Anonyme Bewerbungen im Experiment

 

Fünf große Firmen, darunter die Deutsche Post AG und Telekom, erklärten sich 2010 zu einem Experiment im Auftrag der Antidiskiminierungsstelle bereit. In diesem Pilotprojekt haben sich die Unternehmen auf ein anonymisiertes Bewerbungsverfahren für 12 Monate eingelassen. Die Lebensläufe der BewerberInnen enthielten weder Namen noch Bewerbungsfoto. Auch Informationen über Geschlecht, Herkunft und Familienstand wurden im Prozess außer Acht gelassen bzw. nicht angefordert. Das Pilotprojekt wurde für erfolgreich erklärt, trotzdem weigern sich vor allem Kleinbetriebe und mittelständische Unternehmen anonymisierte Bewerbungen im Recruitmentprozess einzuführen.

 

Wie HR Manager ihr Bauchgefühl in den Griff bekommen

 

HR Manager schätzen nach wie vor ihr „Bauchgefühl“, doch wie kann man dieser Verzerrung als Recruiter oder Entscheider entgegenwirken?

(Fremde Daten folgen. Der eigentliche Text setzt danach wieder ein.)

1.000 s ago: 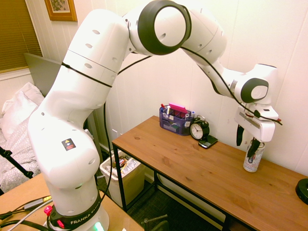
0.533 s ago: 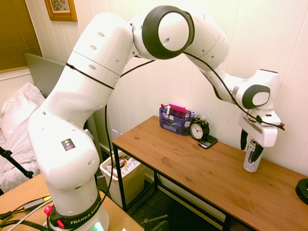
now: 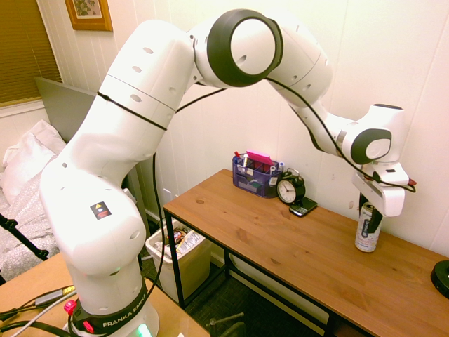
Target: Throw the can in the trash bin
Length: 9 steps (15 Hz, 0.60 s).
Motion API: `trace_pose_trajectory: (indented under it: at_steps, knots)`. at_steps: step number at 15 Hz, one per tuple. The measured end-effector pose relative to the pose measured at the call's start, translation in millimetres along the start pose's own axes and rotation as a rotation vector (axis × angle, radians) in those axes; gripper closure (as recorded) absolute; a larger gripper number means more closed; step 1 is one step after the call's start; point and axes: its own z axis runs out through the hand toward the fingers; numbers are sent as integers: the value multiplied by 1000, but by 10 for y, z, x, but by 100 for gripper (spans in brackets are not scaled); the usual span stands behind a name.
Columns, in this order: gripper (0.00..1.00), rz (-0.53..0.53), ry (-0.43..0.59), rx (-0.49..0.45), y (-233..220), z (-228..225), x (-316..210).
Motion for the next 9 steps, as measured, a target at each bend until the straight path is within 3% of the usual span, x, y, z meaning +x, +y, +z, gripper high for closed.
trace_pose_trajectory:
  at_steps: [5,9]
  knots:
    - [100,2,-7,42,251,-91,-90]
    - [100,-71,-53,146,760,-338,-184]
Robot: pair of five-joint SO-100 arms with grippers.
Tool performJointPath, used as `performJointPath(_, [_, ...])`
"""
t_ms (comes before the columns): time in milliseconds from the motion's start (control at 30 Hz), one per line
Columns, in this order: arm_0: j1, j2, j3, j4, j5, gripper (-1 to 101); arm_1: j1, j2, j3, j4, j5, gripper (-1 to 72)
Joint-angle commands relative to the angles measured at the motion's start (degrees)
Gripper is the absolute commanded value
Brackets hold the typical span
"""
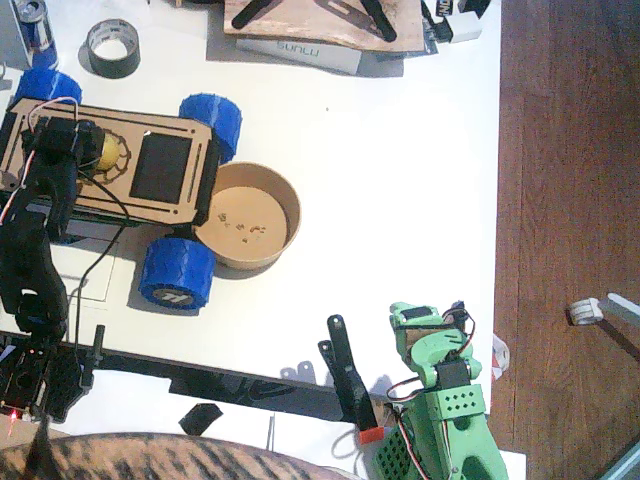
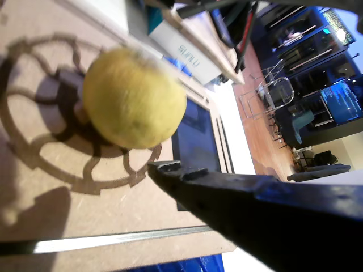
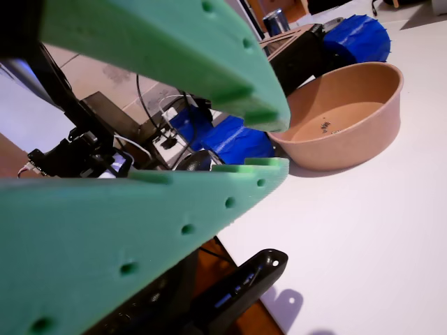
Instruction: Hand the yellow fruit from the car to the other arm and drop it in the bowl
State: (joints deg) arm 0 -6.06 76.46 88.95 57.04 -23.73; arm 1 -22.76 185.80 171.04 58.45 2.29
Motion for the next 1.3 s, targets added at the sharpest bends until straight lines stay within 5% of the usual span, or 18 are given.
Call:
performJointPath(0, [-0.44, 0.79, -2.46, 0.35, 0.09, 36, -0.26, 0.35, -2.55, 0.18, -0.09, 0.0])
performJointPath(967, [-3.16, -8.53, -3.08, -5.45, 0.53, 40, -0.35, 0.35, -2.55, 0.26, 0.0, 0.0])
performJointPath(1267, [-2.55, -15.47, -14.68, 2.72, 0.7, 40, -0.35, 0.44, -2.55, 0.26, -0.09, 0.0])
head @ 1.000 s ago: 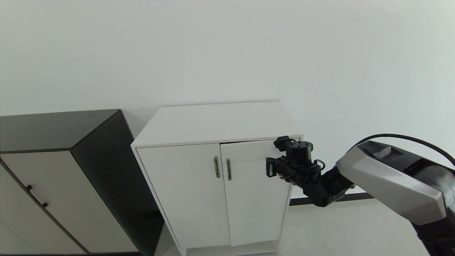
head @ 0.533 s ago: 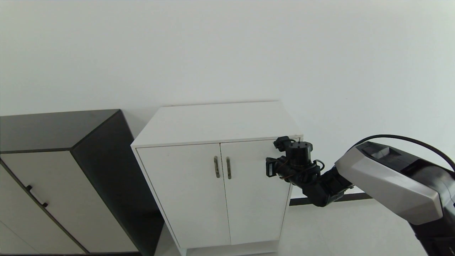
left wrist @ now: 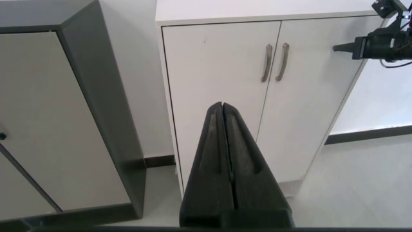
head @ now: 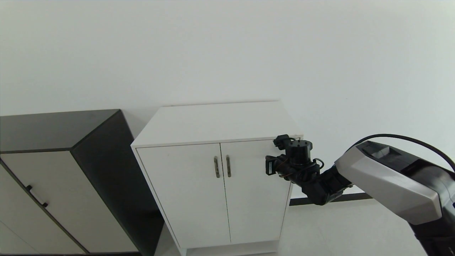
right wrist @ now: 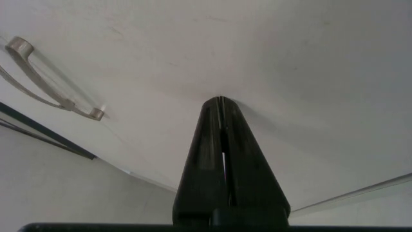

Grundsätzlich hilft das Kennen und Bewusstmachen der möglichen Fehler. Verantwortliche können geschult werden und durch regelmäßiges Training für Wahrnehmungsfehler sensibilisiert werden. Gerade bei langjähriger Berufserfahrung kann es sein, dass ein sich ein bestimmtes Denken und Handeln unbewusst manifestiert hat. Aktives Reflektieren der Entscheidungen ist dabei eine mögliche Trainingsmaßnahme. Weiterhin können anonymisierte Bewerbungen in Betracht gezogen werden. Oftmals ist aber vor allem die Orientierung an Hardfacts ausschlaggebend. Im Vorhinein festgelegte Bewertungskriterien verhindern ein vorschnelles und unbedachtes Beurteilen aufgrund unbewusster Stereotypen. Dies alles mag für Recruiter und HR-Experten selbstverständlich sein, doch oft nicht für alle am Entscheidungsprozess beteiligten Personen.